Arès peut rarement être vu seul sur le champ de bataille. Il est généralement rejoint par une foule assoiffée de sang, un certain nombre d’associés infernaux symbolisant la terreur de la guerre. Ses fils Déimos et Phobos sont presque toujours à ses côtés. Il en va de même pour Éris, «camarade et sœur» d’Arès ,et Ényo. Parfois, Kydoimos apparaît également – la personnification de la confusion et de l’embrouille de la bataille. Le plus effrayant, tout comme les Kères, les esprits féminins aux yeux sinistres, vêtus de capes cramoisies de sang humain.

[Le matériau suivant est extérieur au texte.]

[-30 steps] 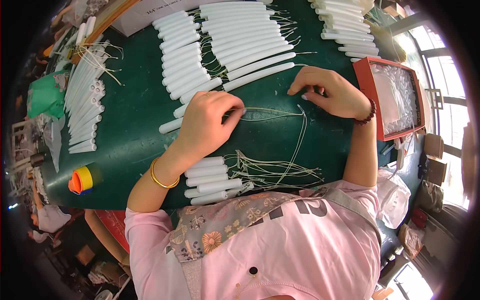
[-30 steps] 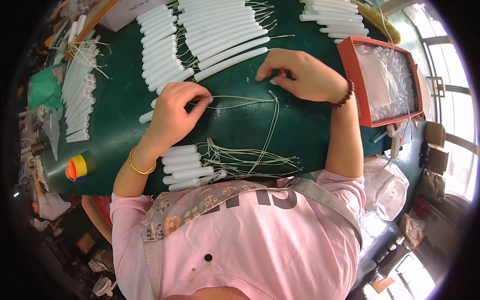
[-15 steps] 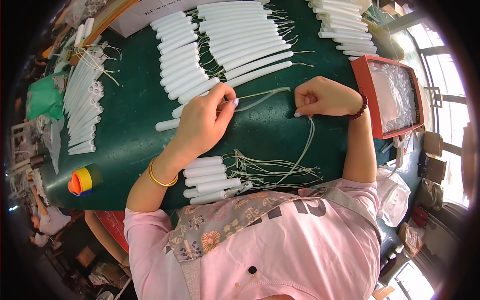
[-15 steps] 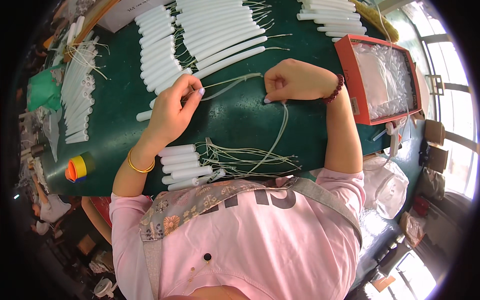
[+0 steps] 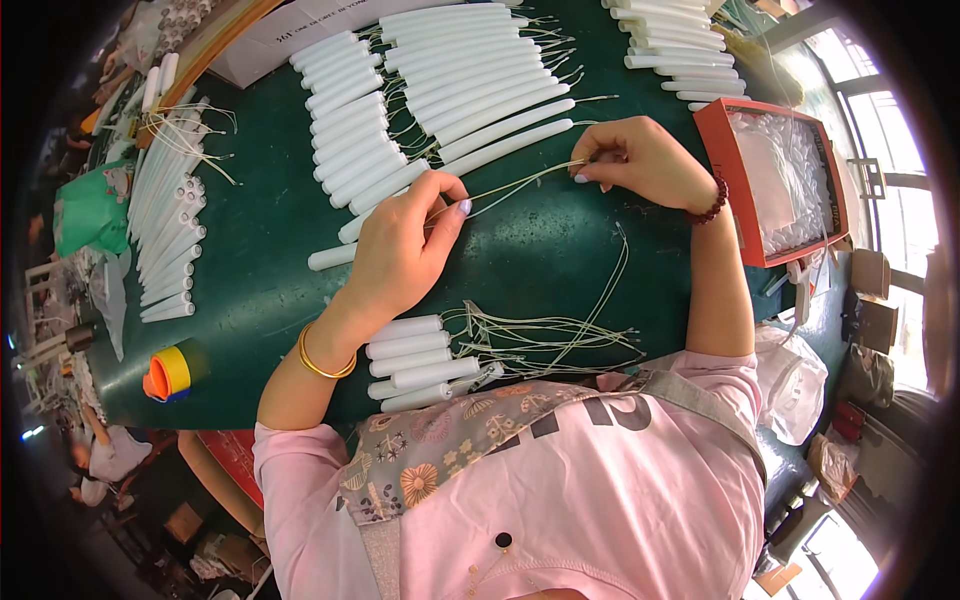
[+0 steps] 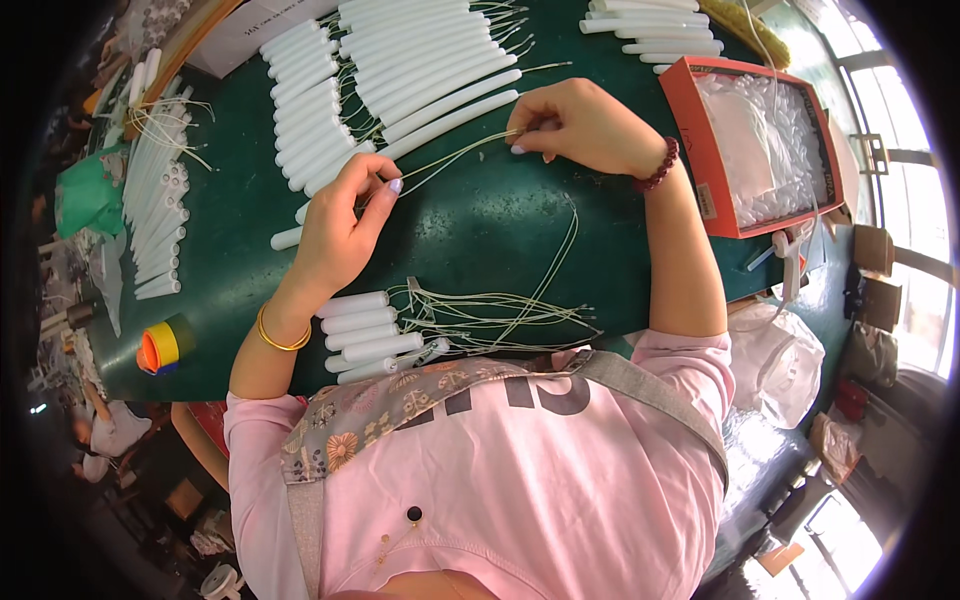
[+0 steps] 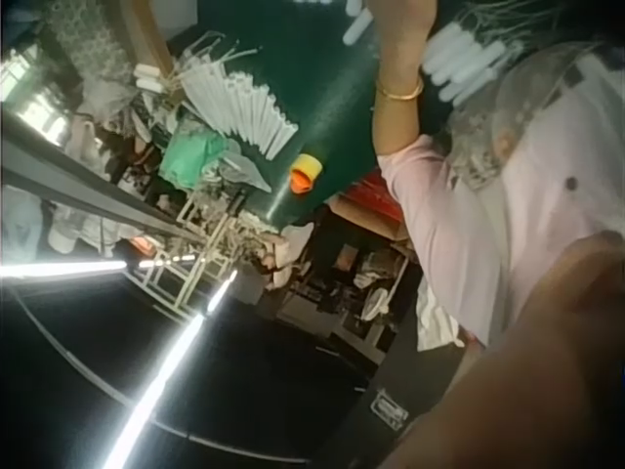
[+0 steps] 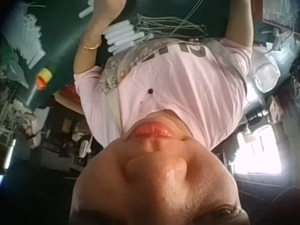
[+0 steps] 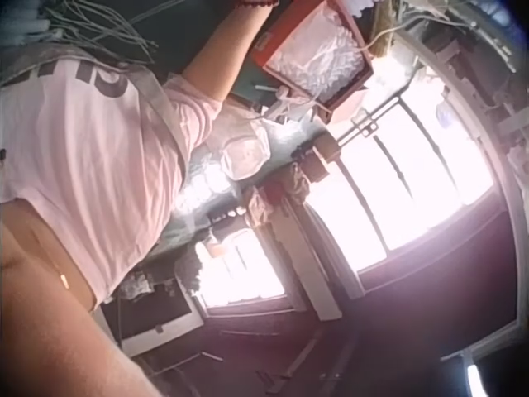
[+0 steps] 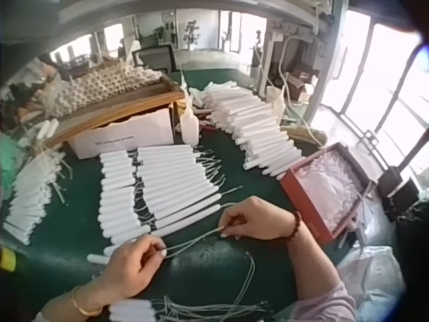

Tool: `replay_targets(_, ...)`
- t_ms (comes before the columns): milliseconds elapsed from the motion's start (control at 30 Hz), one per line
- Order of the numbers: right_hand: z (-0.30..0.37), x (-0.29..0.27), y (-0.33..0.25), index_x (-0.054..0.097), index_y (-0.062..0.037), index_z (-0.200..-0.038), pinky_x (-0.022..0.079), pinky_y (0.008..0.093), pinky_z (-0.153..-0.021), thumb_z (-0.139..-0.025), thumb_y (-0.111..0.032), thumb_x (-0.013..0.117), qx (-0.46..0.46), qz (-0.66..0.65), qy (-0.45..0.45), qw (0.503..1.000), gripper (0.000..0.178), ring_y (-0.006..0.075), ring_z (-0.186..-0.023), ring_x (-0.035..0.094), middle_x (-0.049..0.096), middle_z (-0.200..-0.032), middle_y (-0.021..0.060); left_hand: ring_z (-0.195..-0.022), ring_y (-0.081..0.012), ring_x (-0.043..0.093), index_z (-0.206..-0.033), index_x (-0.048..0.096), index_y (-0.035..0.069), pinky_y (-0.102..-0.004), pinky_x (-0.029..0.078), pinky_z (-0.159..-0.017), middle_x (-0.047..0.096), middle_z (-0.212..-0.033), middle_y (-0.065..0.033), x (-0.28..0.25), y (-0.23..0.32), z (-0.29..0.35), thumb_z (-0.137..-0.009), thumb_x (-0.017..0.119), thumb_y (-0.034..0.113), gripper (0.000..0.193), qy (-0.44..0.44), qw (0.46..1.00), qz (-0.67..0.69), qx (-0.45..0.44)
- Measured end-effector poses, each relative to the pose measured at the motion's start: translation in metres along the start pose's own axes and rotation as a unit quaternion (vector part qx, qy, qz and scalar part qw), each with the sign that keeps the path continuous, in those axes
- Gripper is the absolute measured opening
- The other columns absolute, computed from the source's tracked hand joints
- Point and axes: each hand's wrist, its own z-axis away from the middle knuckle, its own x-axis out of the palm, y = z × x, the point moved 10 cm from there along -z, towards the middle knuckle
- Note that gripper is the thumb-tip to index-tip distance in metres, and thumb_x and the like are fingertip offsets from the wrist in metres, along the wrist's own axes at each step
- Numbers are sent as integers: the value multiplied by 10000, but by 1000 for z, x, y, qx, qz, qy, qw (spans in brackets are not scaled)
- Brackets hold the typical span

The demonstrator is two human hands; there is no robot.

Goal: The recorder is seen assembling small white plastic components by attaching wires and using a hot glue gun at a factory workstation.

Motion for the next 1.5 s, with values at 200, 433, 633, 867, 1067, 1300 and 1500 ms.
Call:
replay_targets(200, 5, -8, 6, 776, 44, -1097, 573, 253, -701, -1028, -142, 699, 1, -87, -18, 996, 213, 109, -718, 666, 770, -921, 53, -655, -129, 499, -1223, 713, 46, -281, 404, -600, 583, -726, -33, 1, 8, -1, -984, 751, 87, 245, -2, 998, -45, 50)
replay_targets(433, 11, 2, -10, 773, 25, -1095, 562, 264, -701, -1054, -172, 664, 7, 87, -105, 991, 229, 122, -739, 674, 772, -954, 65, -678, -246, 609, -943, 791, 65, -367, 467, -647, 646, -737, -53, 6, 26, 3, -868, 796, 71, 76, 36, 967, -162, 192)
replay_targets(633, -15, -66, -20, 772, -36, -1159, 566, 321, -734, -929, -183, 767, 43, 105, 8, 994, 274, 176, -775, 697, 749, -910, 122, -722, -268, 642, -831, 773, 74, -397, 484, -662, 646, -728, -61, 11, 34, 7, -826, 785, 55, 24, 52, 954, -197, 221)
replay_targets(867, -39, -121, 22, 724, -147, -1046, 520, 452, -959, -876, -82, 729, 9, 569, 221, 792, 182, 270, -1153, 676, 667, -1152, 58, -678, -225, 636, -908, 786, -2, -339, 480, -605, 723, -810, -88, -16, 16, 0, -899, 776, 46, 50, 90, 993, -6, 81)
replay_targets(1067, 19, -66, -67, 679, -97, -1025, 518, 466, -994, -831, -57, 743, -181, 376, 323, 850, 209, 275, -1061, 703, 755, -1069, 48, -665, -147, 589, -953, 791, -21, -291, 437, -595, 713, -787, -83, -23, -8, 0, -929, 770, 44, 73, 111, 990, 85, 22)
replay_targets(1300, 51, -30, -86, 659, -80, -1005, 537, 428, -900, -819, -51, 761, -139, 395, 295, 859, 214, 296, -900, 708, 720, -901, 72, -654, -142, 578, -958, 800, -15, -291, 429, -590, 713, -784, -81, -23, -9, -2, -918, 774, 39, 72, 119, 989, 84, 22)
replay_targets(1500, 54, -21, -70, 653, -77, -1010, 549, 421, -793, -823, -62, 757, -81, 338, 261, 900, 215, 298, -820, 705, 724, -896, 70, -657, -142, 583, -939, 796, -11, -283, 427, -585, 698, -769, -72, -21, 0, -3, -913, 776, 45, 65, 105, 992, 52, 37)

Arès était associé à de nombreux héros belliqueux de la mythologie grecque, tels que Cycnos ou Diomède de Thrace. Probablement avec sa fille Harmonia, Arès a engendré toute une race de guerriers: les Amazones. Otréré lui a donné les quatre plus célèbres: Hippolyte, Antiope, Mélanippe et Penthésilée.

Sauver Thanatos

Thanatos, la personnification de la mort a été emprisonnée par le roi Sisyphe, après que le roi eut trompé ‘la mort’ en se menottant. Mars a influencé le destin de Sisyphe. Sisyphe a tenu Thanatos en captivité pendant plus d’un mois avant qu’Arès, ennuyé par la vie et les guerres des Grecs, ne décide de le sauver. Il est allé devant le roi et a menacé de le décapiter s’il refusait de libérer Thanatos. Sisyphe puis, par crainte de la colère d’Arès, libéra Thanatos et se rendit mais plus tard Hadès, sur les conseils de Perséphone, le libéra des enfers. Une fois libéré, il a réprimandé sa femme mais n’avait pas l’intention de retourner dans le monde souterrain. En punition pour sa ruse, Zeus a envoyé Sisyphe au Tartare et lui a fait rouler un énorme rocher sur une colline escarpée pour l’éternité.

Guerre de Troie

Arès a également été fortement impliqué dans la guerre de Troie. Lorsque la guerre a commencé, il a promis à sa mère Héra et à sa demi-sœur Athéna qu’il se battrait pour les Grecs. Cependant, il était persuadé par son amante Aphrodite dont le cœur était avec les chevaux de Troie, principalement à cause de Paris. Par conséquent, Arès a rompu sa promesse et a fait allégeance aux chevaux de Troie. Il a également été noté dans l’Iliade d’Homère comme conduisant les chevaux de Troie sur un champ de bataille, accompagné de ses effrayants fils Phobos et Déimos et de sa sœur Éris . Il a été, comme beaucoup de dieux, blessé sur le champ de bataille par Diomède et Athéna . Ils étaient sur un char qui était sur le point d’entrer en collision avec Arès. Mais Arès n’a vu Diomède que parce qu’Athéna portait le casque des ténèbres . Ares a jeté une lance vers Diomède qui a été interceptée par Athéna. Et ce fut au tour de Diomède de lancer sa lance. Guidé par Athéna, il a frappé Arès à l’estomac, lui causant tellement de douleur qu’il a dû se retirer de la bataille. Arès a également perdu un fils dans la guerre, appelé Ascalaphe. À cette époque, Zeus ordonna à tous les dieux de se retirer de la bataille. Malgré les ordres de son roi, Arès dans sa rage voulait venger son fils, mais a été retenu par Athéna.